Your instructions =
All of the data is to be printed exactly, though the images must be left off.

★ ★ ★

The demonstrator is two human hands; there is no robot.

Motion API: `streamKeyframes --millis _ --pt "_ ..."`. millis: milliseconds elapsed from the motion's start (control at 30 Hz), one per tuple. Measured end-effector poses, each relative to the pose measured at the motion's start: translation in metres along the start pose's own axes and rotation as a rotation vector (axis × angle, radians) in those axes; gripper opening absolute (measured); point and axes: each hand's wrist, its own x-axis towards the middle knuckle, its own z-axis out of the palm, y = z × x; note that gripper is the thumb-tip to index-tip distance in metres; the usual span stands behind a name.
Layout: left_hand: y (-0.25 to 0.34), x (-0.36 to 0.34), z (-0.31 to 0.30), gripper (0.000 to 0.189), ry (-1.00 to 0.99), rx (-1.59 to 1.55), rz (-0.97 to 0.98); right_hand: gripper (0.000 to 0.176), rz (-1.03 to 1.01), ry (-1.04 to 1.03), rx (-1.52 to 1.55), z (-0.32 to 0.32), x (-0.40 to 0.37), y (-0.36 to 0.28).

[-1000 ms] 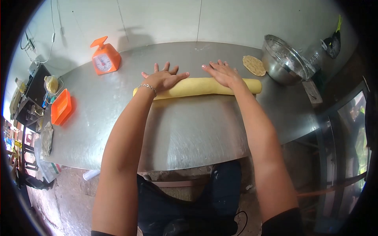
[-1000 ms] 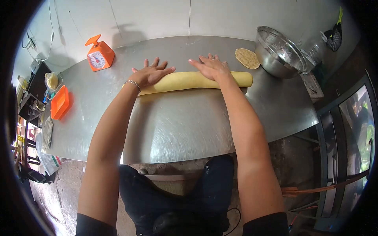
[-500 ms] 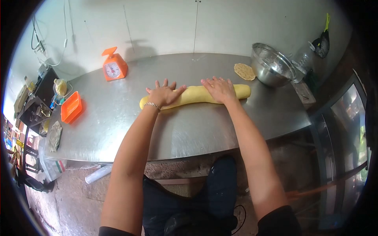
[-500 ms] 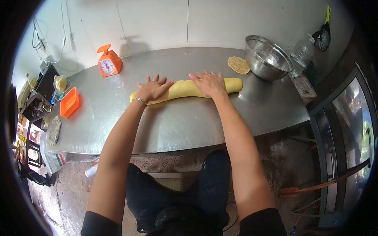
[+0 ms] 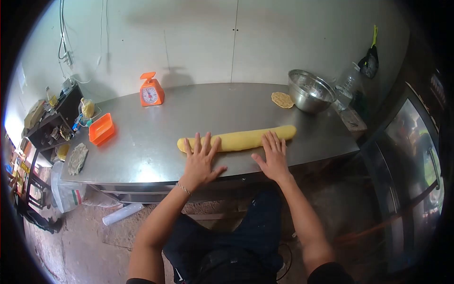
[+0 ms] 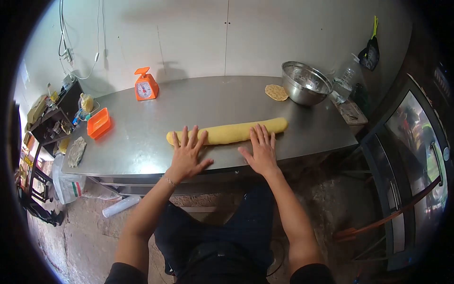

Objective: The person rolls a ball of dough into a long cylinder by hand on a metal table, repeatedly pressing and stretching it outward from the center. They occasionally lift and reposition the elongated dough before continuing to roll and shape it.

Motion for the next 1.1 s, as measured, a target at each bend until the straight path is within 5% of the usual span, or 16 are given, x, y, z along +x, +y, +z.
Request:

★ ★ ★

Written answer =
The demonstrator is two human hands; there is no robot.

Motion API: `streamKeyframes --millis _ --pt "_ ..."`. millis: milliseconds elapsed from the motion's start (control at 30 Hz), one per tuple. Measured end-effector poses, each relative to the pose measured at the motion's start: translation in metres along the start pose's own axes and rotation as a rotation vector (axis × angle, radians) in those axes; gripper opening absolute (measured); point and axes: each hand's wrist, its own x-axis towards the middle knuckle, its own z-axis out of the palm, y = z × x; note that gripper is the thumb-tip to index-tip distance in metres; the usual span stands behind a name.
Layout: left_hand: y (-0.25 to 0.34), x (-0.36 to 0.34), z (-0.31 to 0.30), gripper (0.000 to 0.189), ry (-1.00 to 0.99), rx (-1.59 to 1.55), rz (-0.97 to 0.98); right_hand: gripper (0.000 to 0.176), rz (-1.03 to 1.01), ry (-1.04 to 1.03), rx (-1.52 to 1.55), z (-0.32 to 0.32), x (-0.40 to 0.37), y (-0.36 to 0.28).

[-1000 ms] 
[-1000 ms] 
[-500 ms] 
[-500 ms] 
[+0 ms] 
[+0 ms] 

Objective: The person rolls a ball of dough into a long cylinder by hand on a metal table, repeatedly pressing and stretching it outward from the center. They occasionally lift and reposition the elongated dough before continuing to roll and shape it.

Motion for the next 1.1 s, as measured, a target at each bend until the straight path is within 5% of the usual span, or 16 are given, x, y, z along +x, +y, +z.
Request:

Output for the exercise is complete.